[[ Records for the task open ]]
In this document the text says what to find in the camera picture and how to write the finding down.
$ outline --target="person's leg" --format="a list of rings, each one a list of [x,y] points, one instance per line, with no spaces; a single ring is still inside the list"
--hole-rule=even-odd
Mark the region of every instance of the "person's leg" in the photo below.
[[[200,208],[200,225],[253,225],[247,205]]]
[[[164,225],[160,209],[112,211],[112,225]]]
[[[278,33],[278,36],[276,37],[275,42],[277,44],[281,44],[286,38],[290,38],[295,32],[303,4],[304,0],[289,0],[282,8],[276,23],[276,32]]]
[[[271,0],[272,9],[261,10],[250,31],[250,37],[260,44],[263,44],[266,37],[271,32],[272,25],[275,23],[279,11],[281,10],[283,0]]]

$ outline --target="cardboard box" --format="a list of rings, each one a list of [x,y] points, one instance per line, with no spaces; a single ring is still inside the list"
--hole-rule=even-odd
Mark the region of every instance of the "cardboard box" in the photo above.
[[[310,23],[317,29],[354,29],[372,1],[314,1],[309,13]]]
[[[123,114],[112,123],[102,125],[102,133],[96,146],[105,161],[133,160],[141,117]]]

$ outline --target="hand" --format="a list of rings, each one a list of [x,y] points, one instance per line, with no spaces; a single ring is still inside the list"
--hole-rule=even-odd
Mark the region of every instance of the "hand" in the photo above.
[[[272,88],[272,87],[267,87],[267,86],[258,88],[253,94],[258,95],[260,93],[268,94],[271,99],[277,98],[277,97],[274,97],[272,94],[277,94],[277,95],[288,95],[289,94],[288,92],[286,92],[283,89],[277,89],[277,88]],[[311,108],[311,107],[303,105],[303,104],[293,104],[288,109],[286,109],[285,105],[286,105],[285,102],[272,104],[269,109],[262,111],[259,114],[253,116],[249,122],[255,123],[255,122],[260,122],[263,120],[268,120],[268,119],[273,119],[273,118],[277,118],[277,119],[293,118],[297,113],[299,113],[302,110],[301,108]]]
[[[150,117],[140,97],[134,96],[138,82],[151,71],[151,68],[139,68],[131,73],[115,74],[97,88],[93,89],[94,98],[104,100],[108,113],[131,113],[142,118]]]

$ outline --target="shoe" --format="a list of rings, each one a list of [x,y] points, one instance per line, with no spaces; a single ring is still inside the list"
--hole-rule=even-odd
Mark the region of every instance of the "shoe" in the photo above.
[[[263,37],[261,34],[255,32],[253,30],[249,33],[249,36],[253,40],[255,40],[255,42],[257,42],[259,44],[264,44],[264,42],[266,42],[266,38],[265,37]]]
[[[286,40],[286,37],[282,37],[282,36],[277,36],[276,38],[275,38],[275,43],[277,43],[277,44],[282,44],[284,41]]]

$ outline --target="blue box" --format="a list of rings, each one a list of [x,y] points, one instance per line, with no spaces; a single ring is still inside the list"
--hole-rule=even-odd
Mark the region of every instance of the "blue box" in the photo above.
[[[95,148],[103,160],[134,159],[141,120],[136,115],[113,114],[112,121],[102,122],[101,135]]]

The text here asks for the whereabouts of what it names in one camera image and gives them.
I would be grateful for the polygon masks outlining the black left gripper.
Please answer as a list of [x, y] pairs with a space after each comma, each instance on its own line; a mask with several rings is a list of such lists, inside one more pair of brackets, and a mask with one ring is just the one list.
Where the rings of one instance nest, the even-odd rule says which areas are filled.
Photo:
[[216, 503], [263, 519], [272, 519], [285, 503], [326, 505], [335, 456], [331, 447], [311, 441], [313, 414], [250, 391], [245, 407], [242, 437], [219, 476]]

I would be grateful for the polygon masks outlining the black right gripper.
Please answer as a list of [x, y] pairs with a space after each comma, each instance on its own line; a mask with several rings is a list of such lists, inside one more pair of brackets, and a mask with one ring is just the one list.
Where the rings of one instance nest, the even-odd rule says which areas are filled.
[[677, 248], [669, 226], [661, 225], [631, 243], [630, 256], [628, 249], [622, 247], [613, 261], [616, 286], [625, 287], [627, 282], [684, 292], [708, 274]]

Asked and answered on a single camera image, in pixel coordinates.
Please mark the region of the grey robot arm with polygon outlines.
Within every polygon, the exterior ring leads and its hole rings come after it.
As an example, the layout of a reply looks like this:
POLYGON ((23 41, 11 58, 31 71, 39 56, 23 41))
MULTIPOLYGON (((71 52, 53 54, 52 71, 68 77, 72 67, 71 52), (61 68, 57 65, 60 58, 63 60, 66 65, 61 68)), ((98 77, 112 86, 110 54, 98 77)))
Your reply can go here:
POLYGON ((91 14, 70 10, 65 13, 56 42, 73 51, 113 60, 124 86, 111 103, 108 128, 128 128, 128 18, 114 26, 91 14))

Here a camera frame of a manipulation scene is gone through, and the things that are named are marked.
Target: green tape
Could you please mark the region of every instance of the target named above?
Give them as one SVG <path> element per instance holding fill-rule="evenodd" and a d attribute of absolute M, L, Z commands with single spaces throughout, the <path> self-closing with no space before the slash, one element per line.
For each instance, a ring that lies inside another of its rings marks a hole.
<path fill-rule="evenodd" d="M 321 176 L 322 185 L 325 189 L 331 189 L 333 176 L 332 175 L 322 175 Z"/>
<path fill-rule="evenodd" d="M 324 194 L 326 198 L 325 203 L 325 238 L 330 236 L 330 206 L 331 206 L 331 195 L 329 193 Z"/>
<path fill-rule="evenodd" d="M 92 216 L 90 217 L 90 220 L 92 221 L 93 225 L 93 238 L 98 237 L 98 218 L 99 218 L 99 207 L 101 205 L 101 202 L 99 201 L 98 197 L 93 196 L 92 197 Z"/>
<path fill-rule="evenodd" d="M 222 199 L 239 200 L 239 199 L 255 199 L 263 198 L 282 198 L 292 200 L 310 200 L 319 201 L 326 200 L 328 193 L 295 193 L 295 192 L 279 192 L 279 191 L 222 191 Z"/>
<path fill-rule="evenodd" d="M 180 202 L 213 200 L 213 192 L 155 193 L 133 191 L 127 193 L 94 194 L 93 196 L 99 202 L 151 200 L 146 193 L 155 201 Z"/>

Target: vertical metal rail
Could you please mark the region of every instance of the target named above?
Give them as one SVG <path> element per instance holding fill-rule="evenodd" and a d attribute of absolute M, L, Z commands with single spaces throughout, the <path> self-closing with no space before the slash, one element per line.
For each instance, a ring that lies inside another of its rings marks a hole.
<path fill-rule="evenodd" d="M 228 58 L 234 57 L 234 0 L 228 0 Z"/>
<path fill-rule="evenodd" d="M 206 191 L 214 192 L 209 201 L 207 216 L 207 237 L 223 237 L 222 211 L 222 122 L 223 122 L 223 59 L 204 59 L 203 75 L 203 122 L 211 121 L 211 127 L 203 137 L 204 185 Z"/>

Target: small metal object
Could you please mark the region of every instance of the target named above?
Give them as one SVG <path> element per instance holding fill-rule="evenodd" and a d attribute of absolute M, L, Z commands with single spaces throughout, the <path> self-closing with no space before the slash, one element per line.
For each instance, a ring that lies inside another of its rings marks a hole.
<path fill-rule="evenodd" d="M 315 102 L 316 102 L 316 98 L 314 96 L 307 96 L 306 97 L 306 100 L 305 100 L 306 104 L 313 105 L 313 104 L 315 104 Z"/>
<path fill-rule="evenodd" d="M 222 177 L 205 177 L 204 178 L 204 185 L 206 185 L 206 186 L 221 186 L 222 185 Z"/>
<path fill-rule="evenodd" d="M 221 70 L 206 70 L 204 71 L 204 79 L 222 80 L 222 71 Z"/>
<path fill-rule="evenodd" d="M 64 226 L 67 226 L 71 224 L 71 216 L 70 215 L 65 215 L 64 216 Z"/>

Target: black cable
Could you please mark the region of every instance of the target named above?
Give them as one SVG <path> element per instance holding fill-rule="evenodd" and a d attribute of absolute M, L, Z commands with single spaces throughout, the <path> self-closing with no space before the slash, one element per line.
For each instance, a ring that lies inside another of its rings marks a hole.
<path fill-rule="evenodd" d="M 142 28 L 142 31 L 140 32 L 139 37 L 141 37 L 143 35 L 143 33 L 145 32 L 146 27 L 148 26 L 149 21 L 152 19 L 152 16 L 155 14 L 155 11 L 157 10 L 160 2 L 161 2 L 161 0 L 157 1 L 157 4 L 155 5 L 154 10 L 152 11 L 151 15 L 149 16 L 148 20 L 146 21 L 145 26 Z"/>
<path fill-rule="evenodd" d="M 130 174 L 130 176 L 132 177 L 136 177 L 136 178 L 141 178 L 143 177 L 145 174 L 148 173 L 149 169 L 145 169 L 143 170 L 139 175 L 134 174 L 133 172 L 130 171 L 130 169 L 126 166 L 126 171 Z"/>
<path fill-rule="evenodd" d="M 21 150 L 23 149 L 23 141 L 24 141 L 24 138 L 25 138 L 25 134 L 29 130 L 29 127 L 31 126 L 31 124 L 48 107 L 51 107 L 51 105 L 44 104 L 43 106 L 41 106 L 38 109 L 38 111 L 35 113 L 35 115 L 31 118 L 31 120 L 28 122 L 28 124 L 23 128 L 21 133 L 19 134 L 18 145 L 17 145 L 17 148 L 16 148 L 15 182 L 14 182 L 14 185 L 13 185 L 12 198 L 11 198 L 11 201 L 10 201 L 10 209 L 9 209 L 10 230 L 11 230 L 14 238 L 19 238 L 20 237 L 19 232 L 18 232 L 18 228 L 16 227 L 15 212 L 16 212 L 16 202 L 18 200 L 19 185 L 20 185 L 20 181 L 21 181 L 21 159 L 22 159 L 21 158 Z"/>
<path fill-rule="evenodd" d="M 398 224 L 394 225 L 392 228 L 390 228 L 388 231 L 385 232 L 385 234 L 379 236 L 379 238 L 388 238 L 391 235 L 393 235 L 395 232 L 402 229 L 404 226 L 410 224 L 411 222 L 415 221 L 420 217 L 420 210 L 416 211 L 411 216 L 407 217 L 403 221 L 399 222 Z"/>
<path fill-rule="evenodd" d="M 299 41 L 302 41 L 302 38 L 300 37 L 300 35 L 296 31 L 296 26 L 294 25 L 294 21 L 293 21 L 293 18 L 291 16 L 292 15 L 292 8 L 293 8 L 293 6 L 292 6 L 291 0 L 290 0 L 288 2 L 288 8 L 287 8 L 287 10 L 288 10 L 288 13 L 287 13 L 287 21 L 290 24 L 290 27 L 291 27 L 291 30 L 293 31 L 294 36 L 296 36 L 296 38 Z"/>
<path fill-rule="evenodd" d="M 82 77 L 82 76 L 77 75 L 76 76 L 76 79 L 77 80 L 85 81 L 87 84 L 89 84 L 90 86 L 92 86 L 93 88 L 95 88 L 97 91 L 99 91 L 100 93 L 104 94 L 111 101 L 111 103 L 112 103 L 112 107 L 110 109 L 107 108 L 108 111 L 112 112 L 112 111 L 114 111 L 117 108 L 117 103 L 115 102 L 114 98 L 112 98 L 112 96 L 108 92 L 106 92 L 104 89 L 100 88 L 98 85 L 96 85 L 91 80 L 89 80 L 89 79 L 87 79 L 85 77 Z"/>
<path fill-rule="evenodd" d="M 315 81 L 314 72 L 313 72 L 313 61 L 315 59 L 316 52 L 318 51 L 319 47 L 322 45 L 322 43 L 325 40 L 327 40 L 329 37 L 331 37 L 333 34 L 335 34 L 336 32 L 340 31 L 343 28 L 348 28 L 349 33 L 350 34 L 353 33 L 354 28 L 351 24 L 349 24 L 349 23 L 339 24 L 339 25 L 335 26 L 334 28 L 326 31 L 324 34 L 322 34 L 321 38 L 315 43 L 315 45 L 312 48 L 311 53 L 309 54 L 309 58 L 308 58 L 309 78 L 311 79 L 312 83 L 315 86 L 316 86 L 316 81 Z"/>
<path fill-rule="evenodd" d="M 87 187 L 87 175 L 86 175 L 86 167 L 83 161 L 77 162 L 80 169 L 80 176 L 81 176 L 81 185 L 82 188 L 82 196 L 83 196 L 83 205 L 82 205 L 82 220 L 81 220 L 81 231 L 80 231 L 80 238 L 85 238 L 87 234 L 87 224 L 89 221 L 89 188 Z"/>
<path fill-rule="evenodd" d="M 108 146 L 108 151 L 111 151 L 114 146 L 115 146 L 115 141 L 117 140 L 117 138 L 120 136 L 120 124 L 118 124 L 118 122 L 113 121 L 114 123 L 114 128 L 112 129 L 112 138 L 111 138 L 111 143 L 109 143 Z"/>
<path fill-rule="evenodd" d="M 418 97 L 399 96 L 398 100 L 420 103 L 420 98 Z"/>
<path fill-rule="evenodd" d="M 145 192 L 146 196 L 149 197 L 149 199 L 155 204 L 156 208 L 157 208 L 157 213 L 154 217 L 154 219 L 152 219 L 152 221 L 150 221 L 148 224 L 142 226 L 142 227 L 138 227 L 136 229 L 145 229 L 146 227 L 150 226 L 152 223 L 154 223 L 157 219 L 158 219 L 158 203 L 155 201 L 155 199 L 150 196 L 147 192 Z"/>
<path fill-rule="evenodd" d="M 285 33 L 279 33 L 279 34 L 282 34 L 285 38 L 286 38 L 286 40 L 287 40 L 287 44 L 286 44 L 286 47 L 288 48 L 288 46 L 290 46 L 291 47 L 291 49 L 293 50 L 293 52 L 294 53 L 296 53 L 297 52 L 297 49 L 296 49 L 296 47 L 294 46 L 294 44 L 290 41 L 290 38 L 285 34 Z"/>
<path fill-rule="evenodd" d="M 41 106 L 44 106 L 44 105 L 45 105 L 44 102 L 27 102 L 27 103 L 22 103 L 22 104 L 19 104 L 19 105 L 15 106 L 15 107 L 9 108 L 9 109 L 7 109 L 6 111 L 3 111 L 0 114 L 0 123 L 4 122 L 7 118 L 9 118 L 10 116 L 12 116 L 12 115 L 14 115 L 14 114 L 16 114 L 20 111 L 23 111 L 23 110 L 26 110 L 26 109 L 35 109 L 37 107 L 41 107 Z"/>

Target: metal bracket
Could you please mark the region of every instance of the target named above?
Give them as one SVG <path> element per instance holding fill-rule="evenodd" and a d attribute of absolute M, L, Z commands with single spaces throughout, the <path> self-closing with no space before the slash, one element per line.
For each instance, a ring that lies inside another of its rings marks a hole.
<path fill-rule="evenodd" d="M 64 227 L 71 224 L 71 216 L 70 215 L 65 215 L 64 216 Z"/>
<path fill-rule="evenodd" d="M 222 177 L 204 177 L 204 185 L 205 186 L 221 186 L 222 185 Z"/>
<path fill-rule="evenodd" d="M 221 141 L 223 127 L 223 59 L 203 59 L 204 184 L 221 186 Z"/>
[[ Records for the task closed ]]
* About this exercise
Pull out every line of the entries that includes the word "still".

* Response to the task
$ outline --target="person's leg" --format="a list of rings, each one a list of [x,y] points, one instance per line, with no spaces; a single ring is still inside the list"
$ outline --target="cardboard box" --format="a list of rings, each one a list of [x,y] points, one instance per line, with no spaces; a single ring is still inside the list"
$ outline --target="hand" --format="a list of rings, each one a list of [x,y] points, one instance per line, with no spaces; a single ring is still inside the list"
$ outline --target="shoe" --format="a list of rings, each one a list of [x,y] points, one instance per line, with no spaces; a single ring is still inside the list"
$ outline --target="blue box" --format="a list of rings, each one a list of [x,y] points, one instance per line, with no spaces; a single ring is still inside the list"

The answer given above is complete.